The expected answer is the set of lines in the data below between the line holding "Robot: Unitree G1" and the line holding "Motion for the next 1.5", inclusive, written out exactly.

── Exercise data

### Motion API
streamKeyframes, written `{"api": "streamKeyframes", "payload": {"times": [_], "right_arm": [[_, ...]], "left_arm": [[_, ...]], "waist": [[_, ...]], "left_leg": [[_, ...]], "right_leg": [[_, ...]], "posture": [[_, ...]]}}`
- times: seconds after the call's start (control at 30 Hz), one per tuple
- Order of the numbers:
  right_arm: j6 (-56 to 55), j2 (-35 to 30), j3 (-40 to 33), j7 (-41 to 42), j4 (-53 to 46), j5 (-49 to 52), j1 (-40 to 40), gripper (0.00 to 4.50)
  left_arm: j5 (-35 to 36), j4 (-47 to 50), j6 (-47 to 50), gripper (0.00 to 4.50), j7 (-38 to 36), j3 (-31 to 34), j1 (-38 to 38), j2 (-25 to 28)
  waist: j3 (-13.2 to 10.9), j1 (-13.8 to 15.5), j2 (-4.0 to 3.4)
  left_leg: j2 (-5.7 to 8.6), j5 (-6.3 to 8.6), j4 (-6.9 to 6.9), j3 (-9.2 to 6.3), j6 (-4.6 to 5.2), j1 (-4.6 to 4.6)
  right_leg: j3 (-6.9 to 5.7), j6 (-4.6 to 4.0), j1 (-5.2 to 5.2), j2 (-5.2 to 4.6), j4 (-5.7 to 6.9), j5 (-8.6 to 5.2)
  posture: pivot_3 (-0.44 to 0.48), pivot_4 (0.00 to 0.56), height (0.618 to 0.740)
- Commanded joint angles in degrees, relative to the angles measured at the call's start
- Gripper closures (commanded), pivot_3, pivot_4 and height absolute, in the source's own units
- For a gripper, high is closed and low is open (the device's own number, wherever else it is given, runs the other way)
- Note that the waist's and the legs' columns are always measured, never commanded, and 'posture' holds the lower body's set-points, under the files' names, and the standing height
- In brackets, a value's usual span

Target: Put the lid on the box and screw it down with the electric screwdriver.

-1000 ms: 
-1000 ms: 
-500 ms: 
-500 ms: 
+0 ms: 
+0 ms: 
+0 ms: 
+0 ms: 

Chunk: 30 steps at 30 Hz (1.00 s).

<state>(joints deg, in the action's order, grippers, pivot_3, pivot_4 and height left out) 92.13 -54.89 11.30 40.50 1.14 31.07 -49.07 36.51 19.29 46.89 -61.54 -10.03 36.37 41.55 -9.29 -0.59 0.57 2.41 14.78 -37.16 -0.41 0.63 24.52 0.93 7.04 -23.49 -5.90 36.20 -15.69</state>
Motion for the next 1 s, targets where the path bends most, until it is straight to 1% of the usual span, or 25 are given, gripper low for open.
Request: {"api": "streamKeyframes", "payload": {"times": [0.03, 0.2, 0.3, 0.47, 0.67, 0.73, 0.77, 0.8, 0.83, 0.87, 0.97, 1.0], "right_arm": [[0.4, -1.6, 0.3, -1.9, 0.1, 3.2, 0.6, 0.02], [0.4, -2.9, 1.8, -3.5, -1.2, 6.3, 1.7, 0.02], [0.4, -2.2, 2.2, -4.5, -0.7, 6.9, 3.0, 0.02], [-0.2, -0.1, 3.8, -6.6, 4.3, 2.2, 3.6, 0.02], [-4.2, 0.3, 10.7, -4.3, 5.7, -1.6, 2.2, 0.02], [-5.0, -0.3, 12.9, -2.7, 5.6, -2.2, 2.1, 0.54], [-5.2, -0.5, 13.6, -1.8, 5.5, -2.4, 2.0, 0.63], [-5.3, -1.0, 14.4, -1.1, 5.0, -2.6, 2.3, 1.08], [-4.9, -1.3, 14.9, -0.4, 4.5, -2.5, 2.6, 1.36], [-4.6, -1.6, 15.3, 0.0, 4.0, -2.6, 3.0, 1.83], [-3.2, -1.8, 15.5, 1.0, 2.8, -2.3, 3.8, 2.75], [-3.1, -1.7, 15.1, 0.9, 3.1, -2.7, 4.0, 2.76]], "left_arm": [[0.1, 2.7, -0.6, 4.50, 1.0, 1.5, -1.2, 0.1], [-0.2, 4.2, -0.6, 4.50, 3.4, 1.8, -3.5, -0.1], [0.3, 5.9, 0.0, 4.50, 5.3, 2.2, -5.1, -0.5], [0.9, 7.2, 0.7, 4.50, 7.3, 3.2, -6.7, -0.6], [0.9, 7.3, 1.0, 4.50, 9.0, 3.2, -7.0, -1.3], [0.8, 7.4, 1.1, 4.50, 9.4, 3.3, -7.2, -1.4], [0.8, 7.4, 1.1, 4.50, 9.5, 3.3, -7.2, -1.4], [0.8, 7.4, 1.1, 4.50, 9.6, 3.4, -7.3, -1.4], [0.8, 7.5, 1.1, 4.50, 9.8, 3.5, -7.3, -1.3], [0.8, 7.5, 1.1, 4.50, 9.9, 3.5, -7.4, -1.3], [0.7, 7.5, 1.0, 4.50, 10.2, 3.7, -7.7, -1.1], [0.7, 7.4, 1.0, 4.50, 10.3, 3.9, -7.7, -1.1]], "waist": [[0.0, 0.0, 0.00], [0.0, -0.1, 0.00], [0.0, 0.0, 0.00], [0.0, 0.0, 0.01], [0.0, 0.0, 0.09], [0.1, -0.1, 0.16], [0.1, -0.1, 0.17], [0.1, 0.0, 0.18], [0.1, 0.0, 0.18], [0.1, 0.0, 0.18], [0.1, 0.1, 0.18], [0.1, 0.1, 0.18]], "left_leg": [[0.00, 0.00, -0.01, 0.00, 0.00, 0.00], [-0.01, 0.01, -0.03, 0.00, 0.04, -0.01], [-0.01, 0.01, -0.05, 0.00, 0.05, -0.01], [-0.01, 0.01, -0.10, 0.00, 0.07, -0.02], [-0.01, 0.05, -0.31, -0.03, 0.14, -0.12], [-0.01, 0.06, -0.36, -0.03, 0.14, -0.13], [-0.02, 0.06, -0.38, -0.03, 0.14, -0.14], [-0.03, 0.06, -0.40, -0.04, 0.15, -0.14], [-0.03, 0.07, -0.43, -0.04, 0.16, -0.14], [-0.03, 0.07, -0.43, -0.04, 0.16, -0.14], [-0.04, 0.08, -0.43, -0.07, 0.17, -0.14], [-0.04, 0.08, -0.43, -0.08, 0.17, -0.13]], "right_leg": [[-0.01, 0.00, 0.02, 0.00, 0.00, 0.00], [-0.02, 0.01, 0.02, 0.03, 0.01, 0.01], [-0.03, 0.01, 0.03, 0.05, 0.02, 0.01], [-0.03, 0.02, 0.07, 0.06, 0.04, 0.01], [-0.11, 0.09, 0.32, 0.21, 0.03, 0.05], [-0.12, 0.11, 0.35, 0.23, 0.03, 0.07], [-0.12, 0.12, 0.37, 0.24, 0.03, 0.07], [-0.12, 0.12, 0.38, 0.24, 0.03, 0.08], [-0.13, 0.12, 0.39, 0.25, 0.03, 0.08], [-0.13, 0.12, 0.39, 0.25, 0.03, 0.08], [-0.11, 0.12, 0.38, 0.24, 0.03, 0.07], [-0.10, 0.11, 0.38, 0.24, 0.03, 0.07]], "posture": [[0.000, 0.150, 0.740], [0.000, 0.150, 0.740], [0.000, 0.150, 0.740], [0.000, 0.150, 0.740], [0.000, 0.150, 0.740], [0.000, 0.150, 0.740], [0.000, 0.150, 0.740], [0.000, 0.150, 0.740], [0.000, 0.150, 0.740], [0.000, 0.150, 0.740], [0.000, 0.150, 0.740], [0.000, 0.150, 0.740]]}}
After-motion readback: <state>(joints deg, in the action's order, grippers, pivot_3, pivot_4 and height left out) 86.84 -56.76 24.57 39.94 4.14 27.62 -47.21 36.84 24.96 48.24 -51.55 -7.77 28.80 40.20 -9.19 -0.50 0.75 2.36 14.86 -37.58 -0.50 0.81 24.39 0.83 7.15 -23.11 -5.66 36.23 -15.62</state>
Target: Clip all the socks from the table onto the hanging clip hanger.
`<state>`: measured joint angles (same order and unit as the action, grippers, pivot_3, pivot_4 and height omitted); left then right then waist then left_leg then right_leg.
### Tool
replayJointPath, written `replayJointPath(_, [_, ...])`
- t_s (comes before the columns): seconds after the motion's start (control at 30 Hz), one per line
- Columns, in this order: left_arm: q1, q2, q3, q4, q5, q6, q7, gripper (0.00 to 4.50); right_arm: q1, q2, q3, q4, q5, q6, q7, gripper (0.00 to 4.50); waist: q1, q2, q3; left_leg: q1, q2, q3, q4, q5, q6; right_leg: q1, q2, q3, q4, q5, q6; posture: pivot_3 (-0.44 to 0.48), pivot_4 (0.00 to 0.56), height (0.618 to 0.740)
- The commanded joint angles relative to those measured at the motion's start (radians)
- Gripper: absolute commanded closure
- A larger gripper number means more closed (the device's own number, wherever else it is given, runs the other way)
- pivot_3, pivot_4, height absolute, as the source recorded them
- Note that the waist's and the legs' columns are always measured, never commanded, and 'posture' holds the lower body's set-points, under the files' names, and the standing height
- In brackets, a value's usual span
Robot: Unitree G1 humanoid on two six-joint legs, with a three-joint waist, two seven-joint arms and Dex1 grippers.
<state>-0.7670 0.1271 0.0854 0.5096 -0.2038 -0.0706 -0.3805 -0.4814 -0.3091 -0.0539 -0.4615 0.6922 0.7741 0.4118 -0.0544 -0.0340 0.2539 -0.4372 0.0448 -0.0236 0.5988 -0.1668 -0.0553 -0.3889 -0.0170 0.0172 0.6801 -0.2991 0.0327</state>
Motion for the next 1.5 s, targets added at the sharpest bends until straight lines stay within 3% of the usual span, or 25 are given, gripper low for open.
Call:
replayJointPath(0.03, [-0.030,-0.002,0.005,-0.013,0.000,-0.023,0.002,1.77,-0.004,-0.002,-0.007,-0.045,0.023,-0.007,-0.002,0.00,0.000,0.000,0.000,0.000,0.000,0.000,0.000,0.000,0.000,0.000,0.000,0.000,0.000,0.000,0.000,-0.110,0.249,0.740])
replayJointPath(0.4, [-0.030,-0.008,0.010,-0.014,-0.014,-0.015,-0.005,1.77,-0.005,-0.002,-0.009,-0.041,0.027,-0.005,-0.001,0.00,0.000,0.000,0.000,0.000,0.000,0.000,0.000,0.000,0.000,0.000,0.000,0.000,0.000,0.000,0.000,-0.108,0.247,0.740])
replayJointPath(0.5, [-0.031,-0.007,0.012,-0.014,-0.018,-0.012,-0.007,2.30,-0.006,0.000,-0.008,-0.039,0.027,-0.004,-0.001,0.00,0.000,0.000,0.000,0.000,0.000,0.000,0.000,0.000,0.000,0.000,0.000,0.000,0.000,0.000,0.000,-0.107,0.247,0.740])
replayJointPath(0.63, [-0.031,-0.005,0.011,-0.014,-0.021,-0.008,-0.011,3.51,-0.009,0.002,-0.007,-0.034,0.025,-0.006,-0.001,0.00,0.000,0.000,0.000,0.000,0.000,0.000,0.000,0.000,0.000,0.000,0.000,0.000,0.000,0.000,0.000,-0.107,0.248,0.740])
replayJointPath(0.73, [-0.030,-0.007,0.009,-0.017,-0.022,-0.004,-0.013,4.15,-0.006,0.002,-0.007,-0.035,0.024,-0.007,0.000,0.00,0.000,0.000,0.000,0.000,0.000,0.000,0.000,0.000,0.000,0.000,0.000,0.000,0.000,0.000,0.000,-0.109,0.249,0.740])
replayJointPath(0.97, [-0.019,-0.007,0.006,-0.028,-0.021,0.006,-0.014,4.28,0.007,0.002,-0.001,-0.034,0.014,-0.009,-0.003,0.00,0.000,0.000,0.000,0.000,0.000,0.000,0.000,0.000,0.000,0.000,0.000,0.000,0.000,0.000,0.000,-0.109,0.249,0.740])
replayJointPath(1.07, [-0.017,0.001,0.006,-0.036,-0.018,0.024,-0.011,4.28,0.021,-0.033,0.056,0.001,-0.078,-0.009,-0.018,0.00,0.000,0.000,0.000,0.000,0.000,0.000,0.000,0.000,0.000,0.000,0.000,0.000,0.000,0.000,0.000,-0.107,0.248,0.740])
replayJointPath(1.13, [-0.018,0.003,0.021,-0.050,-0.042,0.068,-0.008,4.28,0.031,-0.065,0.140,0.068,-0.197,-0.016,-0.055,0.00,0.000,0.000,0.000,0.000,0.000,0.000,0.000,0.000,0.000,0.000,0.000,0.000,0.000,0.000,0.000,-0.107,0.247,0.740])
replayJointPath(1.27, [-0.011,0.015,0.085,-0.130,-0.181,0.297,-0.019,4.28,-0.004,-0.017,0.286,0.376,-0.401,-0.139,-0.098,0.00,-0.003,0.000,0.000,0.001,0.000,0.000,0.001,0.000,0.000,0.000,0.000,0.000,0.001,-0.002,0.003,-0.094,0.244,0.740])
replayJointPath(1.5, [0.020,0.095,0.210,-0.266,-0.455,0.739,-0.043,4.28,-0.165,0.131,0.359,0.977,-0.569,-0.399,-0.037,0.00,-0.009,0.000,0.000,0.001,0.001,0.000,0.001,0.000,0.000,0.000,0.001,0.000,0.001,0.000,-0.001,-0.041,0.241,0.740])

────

**Worked solution**
Robot: Unitree G1 humanoid on two six-joint legs, with a three-joint waist, two seven-joint arms and Dex1 grippers.
<state>-0.7670 0.1271 0.0854 0.5096 -0.2038 -0.0706 -0.3805 -0.4814 -0.3091 -0.0539 -0.4615 0.6922 0.7741 0.4118 -0.0544 -0.0340 0.2539 -0.4372 0.0448 -0.0236 0.5988 -0.1668 -0.0553 -0.3889 -0.0170 0.0172 0.6801 -0.2991 0.0327</state>
Motion for the next 1.5 s, targets added at the sharpest bends until straight lines stay within 3% of the usual span, or 25 are given, gripper low for open.

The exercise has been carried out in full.